III

Madame Michaïloff faisait bonne mine à Glouskine, mais lui en voulait à mort d'aller chez la marquise.

On se vit au théâtre, Glouskine ayant persuadé à madame Michaïloff qu'en restant chez elle, elle ferait une sotte figure; elle alla donc à l'avant-scène du Thalia, accompagnée de Son Excellence. La marquise et Vera étaient en face. Vera avait une robe neuve. Madame Michaïloff connaissait toutes les toilettes de la marquise, il n'y avait pas à s'y tromper. Le spectacle ne fut pas agréable pour madame Michaïloff, et le lendemain matin elle fut doucement surprise quand on vint lui dire que mademoiselle Dognieff était au salon. Elle entra hautaine.

Vera se leva et lui baisa la main en riant.

—Je viens te demander pardon et faire la paix.

—Ma chère, je te remercie, et te laisse à ta conscience. Pour combien de temps es-tu installée chez les Santa-Pierra?

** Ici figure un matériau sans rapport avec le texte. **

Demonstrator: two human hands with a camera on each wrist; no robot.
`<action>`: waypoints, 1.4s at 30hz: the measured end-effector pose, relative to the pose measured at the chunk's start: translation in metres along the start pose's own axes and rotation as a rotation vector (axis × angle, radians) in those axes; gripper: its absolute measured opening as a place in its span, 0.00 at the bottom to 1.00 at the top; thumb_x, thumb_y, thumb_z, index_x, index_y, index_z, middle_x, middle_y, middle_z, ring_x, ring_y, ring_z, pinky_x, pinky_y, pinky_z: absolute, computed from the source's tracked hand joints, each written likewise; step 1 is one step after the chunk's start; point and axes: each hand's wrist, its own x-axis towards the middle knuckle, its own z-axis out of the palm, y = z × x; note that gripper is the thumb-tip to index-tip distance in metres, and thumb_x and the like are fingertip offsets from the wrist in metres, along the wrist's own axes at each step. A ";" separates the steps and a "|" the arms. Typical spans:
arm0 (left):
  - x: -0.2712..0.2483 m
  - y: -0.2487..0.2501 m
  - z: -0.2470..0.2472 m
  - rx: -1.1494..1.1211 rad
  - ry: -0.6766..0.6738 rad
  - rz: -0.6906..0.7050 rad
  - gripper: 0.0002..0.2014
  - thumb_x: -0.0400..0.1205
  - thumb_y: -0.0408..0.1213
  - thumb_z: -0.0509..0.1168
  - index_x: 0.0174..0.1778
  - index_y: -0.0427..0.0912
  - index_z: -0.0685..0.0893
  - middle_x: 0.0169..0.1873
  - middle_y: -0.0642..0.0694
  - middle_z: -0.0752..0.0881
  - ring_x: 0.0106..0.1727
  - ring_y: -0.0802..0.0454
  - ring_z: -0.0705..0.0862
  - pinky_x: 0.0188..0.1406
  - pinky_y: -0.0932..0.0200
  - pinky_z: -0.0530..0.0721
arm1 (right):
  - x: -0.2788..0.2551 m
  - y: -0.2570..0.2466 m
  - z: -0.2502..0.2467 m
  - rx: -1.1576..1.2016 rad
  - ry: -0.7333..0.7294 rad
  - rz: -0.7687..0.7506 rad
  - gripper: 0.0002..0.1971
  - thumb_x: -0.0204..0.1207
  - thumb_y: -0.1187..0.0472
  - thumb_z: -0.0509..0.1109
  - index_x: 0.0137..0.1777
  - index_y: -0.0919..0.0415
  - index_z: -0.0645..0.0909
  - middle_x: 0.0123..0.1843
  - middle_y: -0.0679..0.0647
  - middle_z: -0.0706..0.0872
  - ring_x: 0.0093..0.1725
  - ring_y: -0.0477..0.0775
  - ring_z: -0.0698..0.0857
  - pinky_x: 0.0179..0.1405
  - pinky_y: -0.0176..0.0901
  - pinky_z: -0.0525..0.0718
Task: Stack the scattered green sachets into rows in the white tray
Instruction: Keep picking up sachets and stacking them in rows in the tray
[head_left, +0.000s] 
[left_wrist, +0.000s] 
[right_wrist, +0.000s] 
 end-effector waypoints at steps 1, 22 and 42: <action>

—Eh! je ne m'en vais pas encore, et si tu le veux, je viendrai te voir souvent.

—On t'habille, je vois?

—C'est de ma robe d'hier que tu me parles? Oui, c'est un cadeau de la marquise.

L'entrevue fut aigre-douce. Madame Michaïloff triomphait.—Elle se ménage un abri, on aura assez d'elle là-bas; et, comme, au fond, voir revenir Vera lui convenait parfaitement, pour s'en donner honorablement la possibilité, elle fit ce jour-là à Glouskine une sorte de demi-éloge de sa cousine.

—Je suis aise de vous voir plus juste, elle est tout cela et plus encore.

Pour le coup, madame Michaïloff regretta du fond de l'âme de n'avoir point laissé Vera et ses qualités se faire valoir à Moscou; elle le dit à son mari, qui la consola en vantant les mérites de Vera, ajoutant qu'elle au moins rendait la maison possible.

—Tu verras, elle se mariera parfaitement.

—Je ne le crois pas.

—J'ai mon idée, et je serai surpris si je me trompe.

Madame Michaïloff ne daigna pas répondre.